= Task prompt =
Below are the lines to check; count those holding the string "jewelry" and give only the number.

+-------+

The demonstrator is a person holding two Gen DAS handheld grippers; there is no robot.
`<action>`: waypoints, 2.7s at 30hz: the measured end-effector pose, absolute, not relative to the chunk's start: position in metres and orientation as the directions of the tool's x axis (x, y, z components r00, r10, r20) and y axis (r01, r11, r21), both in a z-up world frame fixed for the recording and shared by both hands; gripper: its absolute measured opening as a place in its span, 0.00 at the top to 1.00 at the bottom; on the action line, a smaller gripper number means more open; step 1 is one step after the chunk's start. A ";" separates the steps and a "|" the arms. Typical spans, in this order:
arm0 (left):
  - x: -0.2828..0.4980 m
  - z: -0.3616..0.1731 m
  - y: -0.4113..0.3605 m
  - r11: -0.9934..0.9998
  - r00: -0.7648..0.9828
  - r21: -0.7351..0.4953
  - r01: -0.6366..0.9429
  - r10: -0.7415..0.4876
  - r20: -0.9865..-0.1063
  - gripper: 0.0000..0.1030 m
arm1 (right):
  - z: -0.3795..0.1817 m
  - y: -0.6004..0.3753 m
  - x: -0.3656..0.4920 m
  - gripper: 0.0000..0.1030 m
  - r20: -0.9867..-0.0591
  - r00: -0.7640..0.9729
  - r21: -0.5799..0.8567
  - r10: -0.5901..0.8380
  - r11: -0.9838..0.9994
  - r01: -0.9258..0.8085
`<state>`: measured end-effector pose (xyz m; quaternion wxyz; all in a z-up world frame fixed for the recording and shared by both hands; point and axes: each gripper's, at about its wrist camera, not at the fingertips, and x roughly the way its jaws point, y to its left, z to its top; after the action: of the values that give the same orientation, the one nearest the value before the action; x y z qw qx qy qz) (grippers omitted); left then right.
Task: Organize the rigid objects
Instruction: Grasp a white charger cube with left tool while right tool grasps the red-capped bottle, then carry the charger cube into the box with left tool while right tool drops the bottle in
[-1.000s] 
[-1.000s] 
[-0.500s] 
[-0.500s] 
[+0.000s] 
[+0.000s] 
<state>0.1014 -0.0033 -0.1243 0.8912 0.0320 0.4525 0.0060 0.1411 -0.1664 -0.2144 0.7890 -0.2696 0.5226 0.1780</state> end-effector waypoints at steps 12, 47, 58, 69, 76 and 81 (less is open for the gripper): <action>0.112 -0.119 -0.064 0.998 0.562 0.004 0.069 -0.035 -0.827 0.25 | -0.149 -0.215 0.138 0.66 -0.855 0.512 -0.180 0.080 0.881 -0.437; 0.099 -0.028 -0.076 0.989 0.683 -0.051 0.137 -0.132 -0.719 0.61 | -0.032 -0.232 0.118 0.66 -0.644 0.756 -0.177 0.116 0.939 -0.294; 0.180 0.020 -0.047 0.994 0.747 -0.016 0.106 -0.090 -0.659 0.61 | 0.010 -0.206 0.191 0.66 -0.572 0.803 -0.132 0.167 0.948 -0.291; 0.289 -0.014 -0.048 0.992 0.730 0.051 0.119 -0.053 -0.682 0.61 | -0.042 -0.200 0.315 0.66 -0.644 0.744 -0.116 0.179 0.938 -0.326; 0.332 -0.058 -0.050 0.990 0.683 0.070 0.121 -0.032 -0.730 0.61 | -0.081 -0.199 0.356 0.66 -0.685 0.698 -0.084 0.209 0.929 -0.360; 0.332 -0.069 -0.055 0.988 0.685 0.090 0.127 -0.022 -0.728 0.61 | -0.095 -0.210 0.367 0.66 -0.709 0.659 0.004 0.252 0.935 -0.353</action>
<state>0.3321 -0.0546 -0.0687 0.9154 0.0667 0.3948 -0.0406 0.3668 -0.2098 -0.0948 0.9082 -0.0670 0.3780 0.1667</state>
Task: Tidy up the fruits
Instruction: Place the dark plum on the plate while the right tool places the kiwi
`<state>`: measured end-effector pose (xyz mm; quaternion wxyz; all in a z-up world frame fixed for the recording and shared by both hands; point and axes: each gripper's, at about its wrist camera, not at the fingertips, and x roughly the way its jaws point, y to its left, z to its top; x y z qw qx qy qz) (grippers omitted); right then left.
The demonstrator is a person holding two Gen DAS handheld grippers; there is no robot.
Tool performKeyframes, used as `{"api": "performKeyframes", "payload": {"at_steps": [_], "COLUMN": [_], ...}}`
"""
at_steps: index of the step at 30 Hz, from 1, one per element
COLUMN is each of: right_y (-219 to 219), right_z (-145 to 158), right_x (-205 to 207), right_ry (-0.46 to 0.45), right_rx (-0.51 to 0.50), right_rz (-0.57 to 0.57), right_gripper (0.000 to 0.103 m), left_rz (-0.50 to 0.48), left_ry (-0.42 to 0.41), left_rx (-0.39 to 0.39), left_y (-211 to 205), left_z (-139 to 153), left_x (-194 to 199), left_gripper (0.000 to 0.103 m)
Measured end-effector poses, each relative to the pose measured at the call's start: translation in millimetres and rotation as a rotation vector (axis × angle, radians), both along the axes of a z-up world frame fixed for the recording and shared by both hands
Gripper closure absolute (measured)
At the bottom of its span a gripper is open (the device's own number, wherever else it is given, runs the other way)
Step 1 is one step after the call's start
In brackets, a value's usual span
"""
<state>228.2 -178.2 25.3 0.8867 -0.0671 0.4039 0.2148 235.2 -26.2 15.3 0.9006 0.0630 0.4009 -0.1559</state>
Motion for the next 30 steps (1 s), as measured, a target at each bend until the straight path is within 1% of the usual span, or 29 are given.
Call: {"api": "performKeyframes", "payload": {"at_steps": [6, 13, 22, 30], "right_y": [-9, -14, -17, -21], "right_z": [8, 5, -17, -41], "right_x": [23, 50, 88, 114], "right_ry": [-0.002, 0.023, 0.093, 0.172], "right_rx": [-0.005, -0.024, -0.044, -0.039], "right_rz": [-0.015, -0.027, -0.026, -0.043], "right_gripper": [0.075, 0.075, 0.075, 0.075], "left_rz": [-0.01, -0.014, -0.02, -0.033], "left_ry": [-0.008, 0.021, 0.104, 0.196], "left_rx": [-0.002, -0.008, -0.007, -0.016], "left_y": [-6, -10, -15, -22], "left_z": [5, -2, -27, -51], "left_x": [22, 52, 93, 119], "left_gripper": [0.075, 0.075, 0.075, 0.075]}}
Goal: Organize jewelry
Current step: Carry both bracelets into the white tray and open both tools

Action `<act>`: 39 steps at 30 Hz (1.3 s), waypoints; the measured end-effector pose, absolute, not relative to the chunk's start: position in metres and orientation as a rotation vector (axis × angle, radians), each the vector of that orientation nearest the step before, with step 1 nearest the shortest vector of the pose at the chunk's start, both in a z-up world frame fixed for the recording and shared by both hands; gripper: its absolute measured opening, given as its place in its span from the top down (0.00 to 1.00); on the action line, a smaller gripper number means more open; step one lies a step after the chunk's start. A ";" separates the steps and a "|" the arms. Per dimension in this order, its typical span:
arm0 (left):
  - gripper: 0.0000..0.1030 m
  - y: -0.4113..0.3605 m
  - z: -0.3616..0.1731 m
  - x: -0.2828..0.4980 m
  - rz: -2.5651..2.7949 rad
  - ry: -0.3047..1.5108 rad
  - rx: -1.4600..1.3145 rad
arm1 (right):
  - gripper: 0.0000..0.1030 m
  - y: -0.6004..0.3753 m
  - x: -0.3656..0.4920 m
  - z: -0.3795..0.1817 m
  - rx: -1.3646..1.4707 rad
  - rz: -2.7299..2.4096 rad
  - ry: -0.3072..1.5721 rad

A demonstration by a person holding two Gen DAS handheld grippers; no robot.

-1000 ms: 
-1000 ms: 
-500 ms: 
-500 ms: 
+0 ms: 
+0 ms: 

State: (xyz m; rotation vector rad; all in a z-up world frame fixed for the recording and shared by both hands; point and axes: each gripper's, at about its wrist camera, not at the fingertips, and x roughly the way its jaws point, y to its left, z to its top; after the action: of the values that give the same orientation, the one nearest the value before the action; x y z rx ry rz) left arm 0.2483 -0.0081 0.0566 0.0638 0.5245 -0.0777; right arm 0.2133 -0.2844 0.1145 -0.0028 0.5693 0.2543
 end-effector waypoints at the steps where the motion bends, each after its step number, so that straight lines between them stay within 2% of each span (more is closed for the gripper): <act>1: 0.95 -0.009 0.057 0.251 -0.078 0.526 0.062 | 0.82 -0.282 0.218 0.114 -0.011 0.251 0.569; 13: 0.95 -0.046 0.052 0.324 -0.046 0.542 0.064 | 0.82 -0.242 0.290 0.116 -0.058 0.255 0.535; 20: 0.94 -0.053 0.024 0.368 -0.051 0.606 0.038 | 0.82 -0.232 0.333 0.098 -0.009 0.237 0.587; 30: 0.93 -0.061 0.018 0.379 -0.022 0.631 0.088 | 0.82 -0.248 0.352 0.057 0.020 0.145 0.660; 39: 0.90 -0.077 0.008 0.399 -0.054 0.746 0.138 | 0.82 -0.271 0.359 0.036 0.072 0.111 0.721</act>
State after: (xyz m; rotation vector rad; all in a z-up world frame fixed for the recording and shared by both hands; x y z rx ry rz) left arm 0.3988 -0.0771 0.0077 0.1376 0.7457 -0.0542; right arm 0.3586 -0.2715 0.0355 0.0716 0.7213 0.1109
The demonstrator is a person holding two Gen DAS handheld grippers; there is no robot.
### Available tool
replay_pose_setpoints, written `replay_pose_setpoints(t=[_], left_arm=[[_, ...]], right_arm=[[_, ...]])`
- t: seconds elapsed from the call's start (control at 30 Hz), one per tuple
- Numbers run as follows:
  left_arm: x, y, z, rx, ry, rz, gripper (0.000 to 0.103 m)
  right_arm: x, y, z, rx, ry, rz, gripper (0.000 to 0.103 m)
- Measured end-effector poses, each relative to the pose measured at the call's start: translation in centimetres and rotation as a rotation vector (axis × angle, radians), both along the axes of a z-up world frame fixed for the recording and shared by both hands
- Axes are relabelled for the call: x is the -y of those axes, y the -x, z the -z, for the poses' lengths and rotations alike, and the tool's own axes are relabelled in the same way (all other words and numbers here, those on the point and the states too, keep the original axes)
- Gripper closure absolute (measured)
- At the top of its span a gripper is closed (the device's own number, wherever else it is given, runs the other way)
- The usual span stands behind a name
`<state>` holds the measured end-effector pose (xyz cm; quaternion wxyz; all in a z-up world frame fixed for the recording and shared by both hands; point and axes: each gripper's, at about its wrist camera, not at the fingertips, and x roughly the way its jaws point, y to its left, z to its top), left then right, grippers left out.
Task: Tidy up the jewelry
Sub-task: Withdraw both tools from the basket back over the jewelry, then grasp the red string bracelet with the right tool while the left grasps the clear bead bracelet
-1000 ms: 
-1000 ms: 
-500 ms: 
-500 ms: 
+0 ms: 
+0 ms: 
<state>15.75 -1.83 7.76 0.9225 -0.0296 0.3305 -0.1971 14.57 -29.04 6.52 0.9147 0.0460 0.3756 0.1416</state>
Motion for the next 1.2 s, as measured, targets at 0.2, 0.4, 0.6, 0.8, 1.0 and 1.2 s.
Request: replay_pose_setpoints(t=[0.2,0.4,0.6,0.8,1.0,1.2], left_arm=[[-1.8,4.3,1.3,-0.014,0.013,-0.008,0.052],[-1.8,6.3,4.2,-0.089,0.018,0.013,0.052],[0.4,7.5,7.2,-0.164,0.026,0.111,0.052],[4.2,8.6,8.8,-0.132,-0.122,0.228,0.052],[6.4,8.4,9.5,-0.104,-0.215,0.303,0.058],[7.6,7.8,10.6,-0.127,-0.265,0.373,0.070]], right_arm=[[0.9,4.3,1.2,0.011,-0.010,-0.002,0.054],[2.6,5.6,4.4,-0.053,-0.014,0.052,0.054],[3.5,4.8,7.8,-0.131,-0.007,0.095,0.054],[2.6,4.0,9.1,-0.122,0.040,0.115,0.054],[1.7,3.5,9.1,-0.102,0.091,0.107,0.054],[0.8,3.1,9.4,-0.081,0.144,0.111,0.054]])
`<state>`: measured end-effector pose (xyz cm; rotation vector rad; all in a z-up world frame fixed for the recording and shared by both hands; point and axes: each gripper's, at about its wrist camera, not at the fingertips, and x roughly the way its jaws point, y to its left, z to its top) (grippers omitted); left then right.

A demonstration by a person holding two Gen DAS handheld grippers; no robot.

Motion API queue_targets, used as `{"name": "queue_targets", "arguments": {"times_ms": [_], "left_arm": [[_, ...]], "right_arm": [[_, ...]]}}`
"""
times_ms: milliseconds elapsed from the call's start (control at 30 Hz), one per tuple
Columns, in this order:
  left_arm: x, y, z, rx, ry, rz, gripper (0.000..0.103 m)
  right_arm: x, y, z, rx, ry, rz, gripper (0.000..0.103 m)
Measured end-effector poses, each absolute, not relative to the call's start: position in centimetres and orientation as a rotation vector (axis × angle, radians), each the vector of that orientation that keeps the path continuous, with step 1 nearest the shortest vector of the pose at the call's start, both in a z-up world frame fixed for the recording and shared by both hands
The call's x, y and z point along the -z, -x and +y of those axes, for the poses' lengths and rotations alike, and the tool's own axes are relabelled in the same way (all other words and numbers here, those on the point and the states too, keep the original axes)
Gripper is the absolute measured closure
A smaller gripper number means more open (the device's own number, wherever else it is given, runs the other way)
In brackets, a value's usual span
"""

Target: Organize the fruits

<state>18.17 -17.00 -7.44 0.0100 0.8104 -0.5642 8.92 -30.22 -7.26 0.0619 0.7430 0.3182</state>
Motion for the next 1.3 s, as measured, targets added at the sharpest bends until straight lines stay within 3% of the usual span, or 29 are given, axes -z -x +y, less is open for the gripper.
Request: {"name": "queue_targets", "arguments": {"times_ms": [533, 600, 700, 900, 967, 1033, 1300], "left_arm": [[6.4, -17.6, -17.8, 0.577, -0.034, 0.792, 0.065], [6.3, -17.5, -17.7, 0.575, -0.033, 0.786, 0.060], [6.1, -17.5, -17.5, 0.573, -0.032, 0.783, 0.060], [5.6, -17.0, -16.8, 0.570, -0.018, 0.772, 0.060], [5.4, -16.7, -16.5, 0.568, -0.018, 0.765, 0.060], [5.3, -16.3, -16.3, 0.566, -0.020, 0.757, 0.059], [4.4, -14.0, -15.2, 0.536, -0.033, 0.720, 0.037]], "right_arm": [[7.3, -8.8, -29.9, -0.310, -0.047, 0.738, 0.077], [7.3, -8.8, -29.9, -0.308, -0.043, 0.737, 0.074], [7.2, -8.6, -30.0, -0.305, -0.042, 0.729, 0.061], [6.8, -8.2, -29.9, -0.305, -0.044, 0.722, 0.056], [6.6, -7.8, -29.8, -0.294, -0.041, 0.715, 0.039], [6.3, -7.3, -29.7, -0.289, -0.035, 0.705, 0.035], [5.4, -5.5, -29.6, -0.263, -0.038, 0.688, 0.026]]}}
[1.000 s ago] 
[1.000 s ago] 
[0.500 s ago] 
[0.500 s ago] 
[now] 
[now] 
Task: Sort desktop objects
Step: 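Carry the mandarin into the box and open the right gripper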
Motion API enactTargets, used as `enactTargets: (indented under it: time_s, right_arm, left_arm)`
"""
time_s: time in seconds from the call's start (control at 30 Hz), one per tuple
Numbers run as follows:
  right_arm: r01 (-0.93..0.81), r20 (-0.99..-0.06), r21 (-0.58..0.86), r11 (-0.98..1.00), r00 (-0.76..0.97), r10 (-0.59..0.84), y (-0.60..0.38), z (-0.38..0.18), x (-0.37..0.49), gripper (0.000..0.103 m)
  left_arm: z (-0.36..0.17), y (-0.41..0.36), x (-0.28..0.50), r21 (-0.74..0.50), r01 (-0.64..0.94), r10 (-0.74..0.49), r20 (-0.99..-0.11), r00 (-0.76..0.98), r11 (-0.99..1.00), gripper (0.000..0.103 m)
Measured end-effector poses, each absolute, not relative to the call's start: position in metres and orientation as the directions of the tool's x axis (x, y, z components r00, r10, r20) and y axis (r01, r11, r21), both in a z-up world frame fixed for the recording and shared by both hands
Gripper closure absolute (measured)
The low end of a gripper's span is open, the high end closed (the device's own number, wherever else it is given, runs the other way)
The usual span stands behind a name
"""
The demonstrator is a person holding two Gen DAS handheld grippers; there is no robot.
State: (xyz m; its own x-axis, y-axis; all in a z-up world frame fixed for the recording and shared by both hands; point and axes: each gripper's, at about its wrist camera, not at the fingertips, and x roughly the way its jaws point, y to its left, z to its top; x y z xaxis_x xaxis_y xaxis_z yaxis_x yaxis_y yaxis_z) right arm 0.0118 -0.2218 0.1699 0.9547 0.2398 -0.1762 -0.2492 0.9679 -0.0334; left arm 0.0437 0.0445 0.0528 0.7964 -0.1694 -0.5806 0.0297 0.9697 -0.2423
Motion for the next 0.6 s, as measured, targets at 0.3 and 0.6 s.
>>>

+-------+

= Answer for this exercise =
3